Video will also help your SEO. It’s 50 times easier for your website to end up on the front page of web search results if there’s video on your page, according to the video hosting experts at Wistia.
Share a text transcript along with your video to give your students the flexibility to watch, read, or watch and read at the same time.
Audio tracks are another effective tool, especially for courses that teach music or language.
Don’t forget about high impact imagery! Photographs, charts, and infographics provide visual interest and can convey key points stronger than text alone.
7. Launch Your Course
Step #6 was a big one. Now you have a stunning, well-organized course full of stimulating multimedia.
So let’s push your course live and get some people to take it!
We’ll go into greater detail on this topic in a future article, but here are the basics you need to know and some questions you’ll need to ask yourself.
Is your course the best it can be? Now’s the time to proofread and edit your content. If you have a friend or colleague who can act as a fresh pair of eyes, ask them to take the course and point out any errors or inconsistencies.
Just make sure you don’t get so hung up on perfection that you’re too scared to launch. As Steve Jobs famously said: “Real artists ship.” Best-selling marketing guru Seth Godin agrees: “Don’t worry if you don’t think what you ship is good enough. It is.”
How are you going to price your product? Will you use tiered pricing?
There are dozens of ways to offer basic, standard, and premium levels for your course.
Read our article “Why tiered pricing is the only way to price your product” for more information about how to do it. And listen to Patrick McKenzie’s unmissable podcast on the same subject to get you inspired – yes, inspired! – about pricing your product.
Do you have a shopping cart/checkout process in place? Is it easy and seamless for people to sign up for your course?
Are you ready to put your publicity machine in motion?
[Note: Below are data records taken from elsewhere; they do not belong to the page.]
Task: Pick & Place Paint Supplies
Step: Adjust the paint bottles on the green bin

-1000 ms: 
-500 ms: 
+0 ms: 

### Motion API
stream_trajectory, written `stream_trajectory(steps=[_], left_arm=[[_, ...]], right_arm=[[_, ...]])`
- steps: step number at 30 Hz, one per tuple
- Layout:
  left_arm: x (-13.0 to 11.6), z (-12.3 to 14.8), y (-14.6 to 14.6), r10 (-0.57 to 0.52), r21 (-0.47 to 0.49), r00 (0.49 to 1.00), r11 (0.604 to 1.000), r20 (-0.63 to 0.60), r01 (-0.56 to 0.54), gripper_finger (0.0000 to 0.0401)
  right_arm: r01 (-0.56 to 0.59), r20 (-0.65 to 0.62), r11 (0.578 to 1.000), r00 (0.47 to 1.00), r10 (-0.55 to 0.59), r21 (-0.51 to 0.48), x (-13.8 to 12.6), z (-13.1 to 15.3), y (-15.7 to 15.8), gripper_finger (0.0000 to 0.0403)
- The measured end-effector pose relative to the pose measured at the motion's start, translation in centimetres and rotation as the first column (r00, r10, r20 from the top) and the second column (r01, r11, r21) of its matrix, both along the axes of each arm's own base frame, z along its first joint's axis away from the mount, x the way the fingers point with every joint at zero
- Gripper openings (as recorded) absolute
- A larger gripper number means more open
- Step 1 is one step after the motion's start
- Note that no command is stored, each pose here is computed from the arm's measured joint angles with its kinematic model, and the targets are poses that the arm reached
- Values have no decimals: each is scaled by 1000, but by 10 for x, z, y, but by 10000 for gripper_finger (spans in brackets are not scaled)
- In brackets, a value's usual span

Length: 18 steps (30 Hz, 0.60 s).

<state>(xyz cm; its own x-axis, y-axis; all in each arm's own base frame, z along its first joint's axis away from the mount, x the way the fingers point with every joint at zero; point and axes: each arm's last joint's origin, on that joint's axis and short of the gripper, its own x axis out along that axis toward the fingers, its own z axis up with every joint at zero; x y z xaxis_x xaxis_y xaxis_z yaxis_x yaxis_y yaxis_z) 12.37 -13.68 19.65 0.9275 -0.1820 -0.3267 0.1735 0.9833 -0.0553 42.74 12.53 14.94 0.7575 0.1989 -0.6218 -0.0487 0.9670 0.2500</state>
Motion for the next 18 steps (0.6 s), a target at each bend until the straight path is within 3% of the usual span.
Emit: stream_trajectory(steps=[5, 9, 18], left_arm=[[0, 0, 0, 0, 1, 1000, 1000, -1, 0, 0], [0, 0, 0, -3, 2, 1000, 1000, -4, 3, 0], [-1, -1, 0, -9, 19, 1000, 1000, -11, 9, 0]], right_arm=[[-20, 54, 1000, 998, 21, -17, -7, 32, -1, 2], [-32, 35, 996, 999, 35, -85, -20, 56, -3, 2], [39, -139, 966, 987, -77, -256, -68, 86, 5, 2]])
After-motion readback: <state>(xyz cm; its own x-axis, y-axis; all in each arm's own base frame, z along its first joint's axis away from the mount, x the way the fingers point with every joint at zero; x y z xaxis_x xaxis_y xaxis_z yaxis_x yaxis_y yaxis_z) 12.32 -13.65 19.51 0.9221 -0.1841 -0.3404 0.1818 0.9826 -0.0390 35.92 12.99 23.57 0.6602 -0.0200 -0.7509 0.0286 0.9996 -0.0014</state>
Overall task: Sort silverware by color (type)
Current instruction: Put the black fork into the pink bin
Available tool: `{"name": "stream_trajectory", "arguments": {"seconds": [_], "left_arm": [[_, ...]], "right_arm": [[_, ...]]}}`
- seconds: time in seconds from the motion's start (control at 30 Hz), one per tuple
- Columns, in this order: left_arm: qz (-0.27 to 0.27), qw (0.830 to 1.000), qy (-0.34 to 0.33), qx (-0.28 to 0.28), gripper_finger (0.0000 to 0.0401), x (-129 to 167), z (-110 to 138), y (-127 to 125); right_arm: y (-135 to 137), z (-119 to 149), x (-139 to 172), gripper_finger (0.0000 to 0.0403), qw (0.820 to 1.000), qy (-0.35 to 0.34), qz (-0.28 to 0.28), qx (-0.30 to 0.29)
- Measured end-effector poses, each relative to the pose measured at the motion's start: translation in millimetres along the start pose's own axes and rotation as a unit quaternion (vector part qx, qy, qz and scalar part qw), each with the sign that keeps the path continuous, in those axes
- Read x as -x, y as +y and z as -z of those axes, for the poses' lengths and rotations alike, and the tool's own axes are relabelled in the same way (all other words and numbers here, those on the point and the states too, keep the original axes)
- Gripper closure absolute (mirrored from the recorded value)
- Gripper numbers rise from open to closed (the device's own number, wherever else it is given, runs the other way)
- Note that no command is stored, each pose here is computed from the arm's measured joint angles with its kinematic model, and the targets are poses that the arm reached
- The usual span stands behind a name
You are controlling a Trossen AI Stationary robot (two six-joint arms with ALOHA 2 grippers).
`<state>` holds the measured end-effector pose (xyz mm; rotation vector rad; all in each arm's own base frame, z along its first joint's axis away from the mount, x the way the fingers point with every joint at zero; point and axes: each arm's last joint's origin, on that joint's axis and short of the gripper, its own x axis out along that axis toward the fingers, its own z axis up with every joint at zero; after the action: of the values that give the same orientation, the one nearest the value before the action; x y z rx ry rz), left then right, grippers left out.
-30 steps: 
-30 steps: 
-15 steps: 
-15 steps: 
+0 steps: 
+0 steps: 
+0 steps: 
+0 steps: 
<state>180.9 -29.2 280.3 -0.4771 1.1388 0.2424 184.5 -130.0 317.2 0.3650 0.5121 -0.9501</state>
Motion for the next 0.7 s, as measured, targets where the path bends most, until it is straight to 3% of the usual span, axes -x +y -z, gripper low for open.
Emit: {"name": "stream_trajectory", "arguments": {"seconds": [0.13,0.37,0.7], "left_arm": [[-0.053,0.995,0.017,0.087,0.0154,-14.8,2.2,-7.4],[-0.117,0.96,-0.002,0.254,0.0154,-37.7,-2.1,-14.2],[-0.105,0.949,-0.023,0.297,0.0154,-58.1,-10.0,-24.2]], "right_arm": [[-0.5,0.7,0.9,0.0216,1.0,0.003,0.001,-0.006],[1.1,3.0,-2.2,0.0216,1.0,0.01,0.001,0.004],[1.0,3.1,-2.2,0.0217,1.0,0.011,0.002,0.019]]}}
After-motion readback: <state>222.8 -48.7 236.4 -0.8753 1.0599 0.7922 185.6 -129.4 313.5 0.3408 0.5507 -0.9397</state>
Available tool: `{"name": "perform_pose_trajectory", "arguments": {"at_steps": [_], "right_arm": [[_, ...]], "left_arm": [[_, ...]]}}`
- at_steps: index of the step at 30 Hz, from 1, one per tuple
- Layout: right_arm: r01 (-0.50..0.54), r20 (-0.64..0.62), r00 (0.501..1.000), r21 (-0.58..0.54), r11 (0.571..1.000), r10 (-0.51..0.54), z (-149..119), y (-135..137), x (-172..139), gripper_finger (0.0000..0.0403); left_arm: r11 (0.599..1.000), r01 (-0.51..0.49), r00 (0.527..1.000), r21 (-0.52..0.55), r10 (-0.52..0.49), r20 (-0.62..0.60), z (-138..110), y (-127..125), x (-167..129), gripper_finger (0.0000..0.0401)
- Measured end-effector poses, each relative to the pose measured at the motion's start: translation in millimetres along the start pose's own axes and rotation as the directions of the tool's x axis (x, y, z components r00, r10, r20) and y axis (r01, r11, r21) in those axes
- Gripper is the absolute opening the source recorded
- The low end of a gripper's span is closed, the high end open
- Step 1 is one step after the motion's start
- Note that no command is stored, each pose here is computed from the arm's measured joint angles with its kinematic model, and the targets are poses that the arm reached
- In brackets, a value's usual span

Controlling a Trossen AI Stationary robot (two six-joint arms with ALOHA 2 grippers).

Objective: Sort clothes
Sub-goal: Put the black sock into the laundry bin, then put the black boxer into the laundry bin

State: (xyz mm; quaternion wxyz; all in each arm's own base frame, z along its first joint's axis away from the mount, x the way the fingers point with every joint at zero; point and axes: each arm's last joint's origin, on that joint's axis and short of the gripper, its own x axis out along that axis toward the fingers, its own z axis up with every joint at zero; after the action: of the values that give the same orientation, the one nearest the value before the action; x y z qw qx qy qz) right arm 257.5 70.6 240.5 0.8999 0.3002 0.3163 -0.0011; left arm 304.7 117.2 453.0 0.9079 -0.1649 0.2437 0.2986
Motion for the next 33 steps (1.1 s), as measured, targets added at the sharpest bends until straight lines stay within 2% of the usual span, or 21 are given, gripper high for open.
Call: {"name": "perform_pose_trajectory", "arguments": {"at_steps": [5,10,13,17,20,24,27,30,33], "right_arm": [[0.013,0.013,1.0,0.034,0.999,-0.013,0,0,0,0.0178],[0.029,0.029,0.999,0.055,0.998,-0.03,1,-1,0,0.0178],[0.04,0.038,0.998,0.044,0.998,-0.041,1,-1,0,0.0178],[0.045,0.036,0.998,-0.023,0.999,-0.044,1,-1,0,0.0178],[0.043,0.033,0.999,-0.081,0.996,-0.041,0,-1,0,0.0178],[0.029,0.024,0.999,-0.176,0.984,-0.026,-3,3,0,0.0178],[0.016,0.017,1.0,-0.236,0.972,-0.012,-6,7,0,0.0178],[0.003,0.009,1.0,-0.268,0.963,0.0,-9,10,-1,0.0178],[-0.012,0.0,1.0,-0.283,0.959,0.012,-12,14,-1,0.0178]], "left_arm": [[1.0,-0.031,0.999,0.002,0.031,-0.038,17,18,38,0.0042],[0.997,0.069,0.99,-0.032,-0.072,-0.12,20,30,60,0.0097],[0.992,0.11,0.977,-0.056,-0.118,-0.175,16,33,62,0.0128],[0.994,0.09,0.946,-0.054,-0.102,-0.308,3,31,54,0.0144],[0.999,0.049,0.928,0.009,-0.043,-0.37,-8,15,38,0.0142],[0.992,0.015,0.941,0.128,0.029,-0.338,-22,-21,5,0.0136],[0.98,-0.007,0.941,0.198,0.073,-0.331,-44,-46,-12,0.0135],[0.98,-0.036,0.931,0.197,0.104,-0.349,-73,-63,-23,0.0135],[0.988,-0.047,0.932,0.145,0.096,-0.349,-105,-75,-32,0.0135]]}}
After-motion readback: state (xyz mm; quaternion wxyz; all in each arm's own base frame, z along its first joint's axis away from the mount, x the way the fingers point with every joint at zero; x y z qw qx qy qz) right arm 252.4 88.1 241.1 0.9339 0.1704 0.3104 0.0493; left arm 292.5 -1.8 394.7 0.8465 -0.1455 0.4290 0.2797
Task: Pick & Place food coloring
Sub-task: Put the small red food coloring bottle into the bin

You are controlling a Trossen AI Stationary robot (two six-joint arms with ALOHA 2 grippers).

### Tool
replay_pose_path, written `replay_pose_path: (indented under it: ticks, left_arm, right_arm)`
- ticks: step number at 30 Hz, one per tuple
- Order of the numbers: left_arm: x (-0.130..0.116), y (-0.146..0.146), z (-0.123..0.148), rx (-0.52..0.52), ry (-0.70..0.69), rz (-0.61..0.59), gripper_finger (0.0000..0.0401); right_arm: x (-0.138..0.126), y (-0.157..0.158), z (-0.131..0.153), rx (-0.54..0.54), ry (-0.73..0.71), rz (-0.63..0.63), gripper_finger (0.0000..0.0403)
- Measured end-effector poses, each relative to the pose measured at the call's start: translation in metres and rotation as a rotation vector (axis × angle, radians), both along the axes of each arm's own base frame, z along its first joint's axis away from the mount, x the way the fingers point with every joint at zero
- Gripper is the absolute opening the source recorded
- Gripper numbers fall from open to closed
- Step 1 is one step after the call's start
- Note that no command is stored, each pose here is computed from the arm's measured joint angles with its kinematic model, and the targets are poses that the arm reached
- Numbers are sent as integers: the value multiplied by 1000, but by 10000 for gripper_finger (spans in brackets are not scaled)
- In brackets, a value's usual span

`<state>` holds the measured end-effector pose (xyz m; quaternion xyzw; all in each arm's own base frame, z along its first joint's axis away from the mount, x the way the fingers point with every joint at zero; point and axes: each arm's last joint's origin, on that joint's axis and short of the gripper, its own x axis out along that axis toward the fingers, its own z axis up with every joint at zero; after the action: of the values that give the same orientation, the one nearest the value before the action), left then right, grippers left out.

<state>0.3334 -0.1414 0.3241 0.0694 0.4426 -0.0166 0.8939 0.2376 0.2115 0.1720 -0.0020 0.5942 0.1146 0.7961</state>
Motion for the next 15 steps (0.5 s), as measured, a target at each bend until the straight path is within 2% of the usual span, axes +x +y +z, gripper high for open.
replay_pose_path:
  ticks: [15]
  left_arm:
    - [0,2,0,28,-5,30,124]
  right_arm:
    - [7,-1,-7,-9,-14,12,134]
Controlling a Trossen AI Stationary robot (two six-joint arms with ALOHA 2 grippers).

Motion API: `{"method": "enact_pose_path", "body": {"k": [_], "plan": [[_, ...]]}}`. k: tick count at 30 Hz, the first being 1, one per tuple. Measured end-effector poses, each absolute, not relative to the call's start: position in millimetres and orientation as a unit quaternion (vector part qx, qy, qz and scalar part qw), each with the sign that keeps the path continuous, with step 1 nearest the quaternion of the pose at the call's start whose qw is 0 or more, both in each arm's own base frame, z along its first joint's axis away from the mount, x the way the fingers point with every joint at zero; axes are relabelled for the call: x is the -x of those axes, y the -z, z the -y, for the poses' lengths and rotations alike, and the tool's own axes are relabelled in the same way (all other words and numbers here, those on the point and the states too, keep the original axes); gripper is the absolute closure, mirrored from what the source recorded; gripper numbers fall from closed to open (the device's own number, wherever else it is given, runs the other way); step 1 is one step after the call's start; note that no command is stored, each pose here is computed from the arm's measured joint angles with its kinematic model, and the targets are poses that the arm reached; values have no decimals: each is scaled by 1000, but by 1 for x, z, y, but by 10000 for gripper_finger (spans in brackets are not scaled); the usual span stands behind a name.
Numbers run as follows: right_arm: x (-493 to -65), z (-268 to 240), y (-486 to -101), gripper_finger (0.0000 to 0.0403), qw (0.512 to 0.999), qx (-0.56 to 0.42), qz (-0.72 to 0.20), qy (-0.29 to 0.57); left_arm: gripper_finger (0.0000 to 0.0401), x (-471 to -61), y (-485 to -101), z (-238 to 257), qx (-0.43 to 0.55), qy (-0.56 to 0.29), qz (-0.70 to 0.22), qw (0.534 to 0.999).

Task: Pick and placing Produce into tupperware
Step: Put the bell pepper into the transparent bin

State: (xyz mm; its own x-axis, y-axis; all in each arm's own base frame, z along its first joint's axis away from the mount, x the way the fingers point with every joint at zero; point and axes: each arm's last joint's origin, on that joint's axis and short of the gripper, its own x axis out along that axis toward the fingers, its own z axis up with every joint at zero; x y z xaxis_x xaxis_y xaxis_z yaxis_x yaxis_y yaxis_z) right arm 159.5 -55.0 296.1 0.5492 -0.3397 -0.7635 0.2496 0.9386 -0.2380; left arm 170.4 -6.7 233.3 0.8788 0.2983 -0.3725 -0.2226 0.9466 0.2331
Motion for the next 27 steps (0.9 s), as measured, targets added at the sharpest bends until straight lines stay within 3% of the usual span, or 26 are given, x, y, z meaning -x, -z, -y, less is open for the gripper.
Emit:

You’ll want to promote your course to your target audience through every means possible:
- Paid advertising
- Social media
- Outreach to groups and individuals who might be interested
(There’s so much more we want to share with you about publicizing your course. Stay tuned for a future article about just this topic.)
How are you going to entice new users?
Create “carrot content” – tasty free samples of your course that you can use to hook new participants. Carrots can be PDFs, checklists, worksheets, short videos, or anything else you can dream up. You provide carrots to potential customers in exchange for their email address, allowing them to try out your content and allowing you to continue to market to them.
Congrats! You launched your course!
But you’re not done yet…
8. Improve Your Skills
Building a course is a skill in itself. It may take you a few tries before you feel like a course-creating expert. That’s perfectly normal – just keep at it, and you’ll see your confidence and level of quality increase.
It’s like learning to swim. You can’t cross the English Channel until you dip your toe in the water first. And you’ve got to keep jumping back in the pool if you want to keep getting better!
With each new course you build, you’ll increase your students’ knowledge and your own.
So are you ready to jump in? We hope you’re excited to create your first course.